Ayant bien savouré ce moment de calme, nous passons ensuite dans l’étroit passage entre le mur ocre & blanc du marché, et le mur grisâtre de l’ancien bâtiment des douanes. De l’autre côté, les rugissements d’une quasi-autoroute nous saisissent à la gorge — qui eut cru, côté Tamise, que l’agression automobile était si proche? Difficile de traverser, rien n’est prévu pour cela. La façade principale du marché fait triste mine, Neptune est souillé par l’oxyde de carbone. Contraste typique de la City : la fière colonne du Monument s’élève juste un peu plus haut, quelques petites rues médiévales grimpent en se tortillant, tandis que des colosses de verre et d’acier piétinent des avenues encombrées.

Les canaux de Londres (& les bords de l’eau en général) sont bien entendu d’autres havres de cette paix si précieuse au sein du chaos urbain. Un soir que nous avions terminé de nous promener & que nous ressortions de la librairie géante Waterstone, auprès de Piccadilly, je proposais à Olivier de filer à Regent’s Park pour une dernière balade. Bien m’en prit! Pénétrant dans le parc par le porte située tout près de la station de métro du même nom (Regent’s Park), nous remontâmes la féerie d’un large square dont l’allée de sable se bordait d’arbres bas, taillés tels des ombrelles, le roux de leur feuillage encore renforcé par le soleil déclinant. La lumière commençait à s’époudrer, diffuse, à la fois brumeuse & vive derrière nous, tandis que le trait rectiligne de The Broad Walk s’ouvrait devant nous au sein d’une forêt jaune & or. Tout vibrait, transfiguré par le voile délicatement rosé de la fin du jour. La tête encore pleine de tableaux, je pensais à une toile pointilliste, un tendre Seurat.
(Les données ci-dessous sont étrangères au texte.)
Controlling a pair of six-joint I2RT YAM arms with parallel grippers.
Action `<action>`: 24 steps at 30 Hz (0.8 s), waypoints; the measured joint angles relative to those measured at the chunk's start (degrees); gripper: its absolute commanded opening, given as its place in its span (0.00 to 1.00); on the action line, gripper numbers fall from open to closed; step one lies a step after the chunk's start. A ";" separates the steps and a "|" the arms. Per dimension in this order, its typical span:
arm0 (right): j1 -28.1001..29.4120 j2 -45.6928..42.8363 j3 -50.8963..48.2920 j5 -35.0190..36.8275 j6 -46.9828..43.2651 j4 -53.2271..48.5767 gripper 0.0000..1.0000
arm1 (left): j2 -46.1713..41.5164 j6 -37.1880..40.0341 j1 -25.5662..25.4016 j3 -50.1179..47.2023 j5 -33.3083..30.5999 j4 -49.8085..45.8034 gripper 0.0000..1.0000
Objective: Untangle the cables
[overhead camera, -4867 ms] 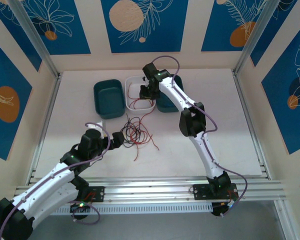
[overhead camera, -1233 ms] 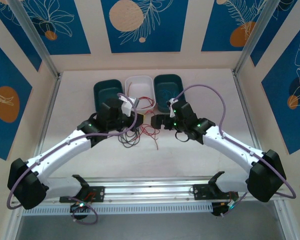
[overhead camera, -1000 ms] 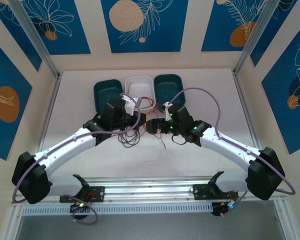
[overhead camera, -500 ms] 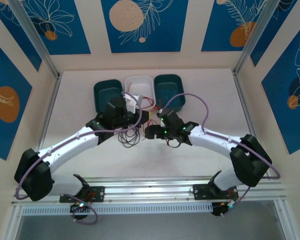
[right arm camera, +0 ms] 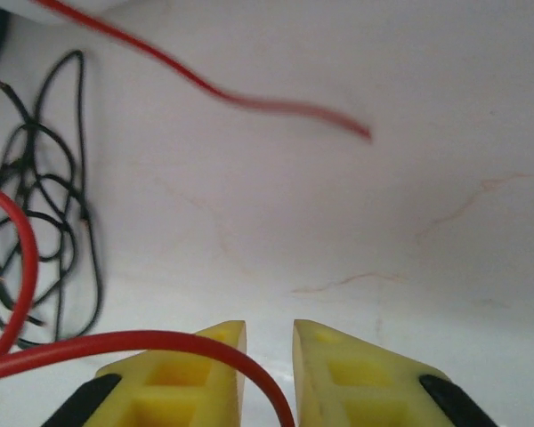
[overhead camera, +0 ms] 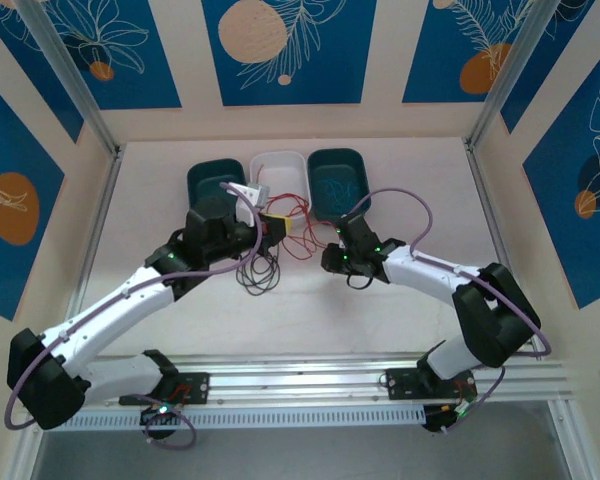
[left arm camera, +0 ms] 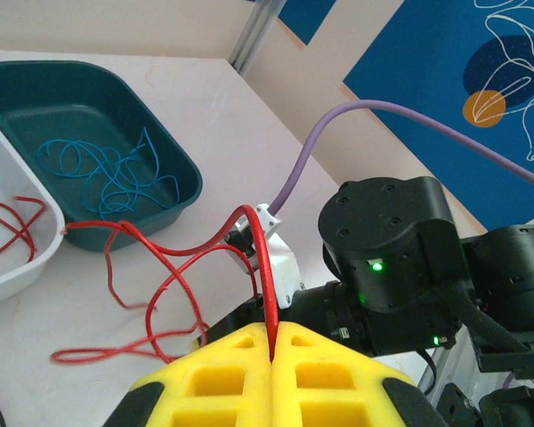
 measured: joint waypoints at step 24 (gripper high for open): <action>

Puis, de l’autre côté du parc, nous descendîmes sur le chemin de halage du canal. Et là, une autre féerie nous attendait, transformant en nouveau spectacle de bleu sombre, de reflets & de lumières ponctuelles ces bords d’eau que je connais pourtant si bien. Jamais encore je n’avais eu l’idée de remonter le canal de nuit: le hasard de nos horaires en fit une révélation! Il faut connaître Regent’s Canal à la nuit tombante: s’émerveiller des reflets insensés de l’eau, découvrir les bâtiments métamorphosés par leur éclairage nocturne (une fenêtre ici, un réverbère là, par touches brillantes & précises), franchir les écluses enténébrées. Lueurs furtives & échos fluos. Oubliée la fatigue, notre marche jusqu’à Kings Cross fut un long & exaltant voyage au coeur de la nuit dans ce qu’elle a de plus beau, de plus merveilleux.